_What you will do_: An exact copy of all the data is required.

Recorded data Block Start

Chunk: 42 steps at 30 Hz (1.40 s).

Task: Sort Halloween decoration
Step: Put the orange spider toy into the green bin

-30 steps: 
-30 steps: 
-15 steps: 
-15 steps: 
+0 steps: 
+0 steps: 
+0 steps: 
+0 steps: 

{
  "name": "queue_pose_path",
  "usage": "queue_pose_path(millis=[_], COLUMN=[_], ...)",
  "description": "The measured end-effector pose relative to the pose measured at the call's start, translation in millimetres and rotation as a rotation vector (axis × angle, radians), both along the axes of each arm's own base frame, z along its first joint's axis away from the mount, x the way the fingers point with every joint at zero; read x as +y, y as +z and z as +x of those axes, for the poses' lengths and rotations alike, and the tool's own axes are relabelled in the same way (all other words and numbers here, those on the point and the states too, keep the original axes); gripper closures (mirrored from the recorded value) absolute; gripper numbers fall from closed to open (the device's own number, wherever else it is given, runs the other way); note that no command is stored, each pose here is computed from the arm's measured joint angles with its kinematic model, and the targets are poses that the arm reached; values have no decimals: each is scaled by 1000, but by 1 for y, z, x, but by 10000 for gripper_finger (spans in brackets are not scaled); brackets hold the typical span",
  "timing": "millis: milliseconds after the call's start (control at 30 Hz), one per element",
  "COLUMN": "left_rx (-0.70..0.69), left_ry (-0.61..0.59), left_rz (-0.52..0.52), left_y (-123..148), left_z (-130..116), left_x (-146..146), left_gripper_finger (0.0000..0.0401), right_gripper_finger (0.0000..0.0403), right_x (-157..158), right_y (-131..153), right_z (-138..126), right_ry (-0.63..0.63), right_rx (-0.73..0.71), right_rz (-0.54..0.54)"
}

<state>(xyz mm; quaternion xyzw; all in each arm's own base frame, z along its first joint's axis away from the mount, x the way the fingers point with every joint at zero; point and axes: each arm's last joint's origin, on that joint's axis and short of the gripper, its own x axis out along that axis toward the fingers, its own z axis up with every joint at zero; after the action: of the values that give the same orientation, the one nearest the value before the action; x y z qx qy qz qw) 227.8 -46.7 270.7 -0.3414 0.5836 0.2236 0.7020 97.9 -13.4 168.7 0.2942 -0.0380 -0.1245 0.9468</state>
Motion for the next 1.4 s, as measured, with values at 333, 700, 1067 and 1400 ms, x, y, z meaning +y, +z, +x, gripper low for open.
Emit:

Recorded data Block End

_Task solution_:
Chunk: 42 steps at 30 Hz (1.40 s).

Task: Sort Halloween decoration
Step: Put the orange spider toy into the green bin

-30 steps: 
-30 steps: 
-15 steps: 
-15 steps: 
+0 steps: 
+0 steps: 
+0 steps: 
+0 steps: 

{
  "name": "queue_pose_path",
  "usage": "queue_pose_path(millis=[_], COLUMN=[_], ...)",
  "description": "The measured end-effector pose relative to the pose measured at the call's start, translation in millimetres and rotation as a rotation vector (axis × angle, radians), both along the axes of each arm's own base frame, z along its first joint's axis away from the mount, x the way the fingers point with every joint at zero; read x as +y, y as +z and z as +x of those axes, for the poses' lengths and rotations alike, and the tool's own axes are relabelled in the same way (all other words and numbers here, those on the point and the states too, keep the original axes); gripper closures (mirrored from the recorded value) absolute; gripper numbers fall from closed to open (the device's own number, wherever else it is given, runs the other way); note that no command is stored, each pose here is computed from the arm's measured joint angles with its kinematic model, and the targets are poses that the arm reached; values have no decimals: each is scaled by 1000, but by 1 for y, z, x, but by 10000 for gripper_finger (spans in brackets are not scaled); brackets hold the typical span",
  "timing": "millis: milliseconds after the call's start (control at 30 Hz), one per element",
  "COLUMN": "left_rx (-0.70..0.69), left_ry (-0.61..0.59), left_rz (-0.52..0.52), left_y (-123..148), left_z (-130..116), left_x (-146..146), left_gripper_finger (0.0000..0.0401), right_gripper_finger (0.0000..0.0403), right_x (-157..158), right_y (-131..153), right_z (-138..126), right_ry (-0.63..0.63), right_rx (-0.73..0.71), right_rz (-0.54..0.54)"
}

<state>(xyz mm; quaternion xyzw; all in each arm's own base frame, z along its first joint's axis away from the mount, x the way the fingers point with every joint at zero; point and axes: each arm's last joint's origin, on that joint's axis and short of the gripper, its own x axis out along that axis toward the fingers, its own z axis up with every joint at zero; after the action: of the values that give the same orientation, the one nearest the value before the action; x y z qx qy qz qw) 227.8 -46.7 270.7 -0.3414 0.5836 0.2236 0.7020 97.9 -13.4 168.7 0.2942 -0.0380 -0.1245 0.9468</state>
Motion for the next 1.4 s, as measured, with values at 333, 700, 1067 and 1400 ms, x, y, z meaning +y, +z, +x, gripper low for open.
Emit:

The exercise is done now.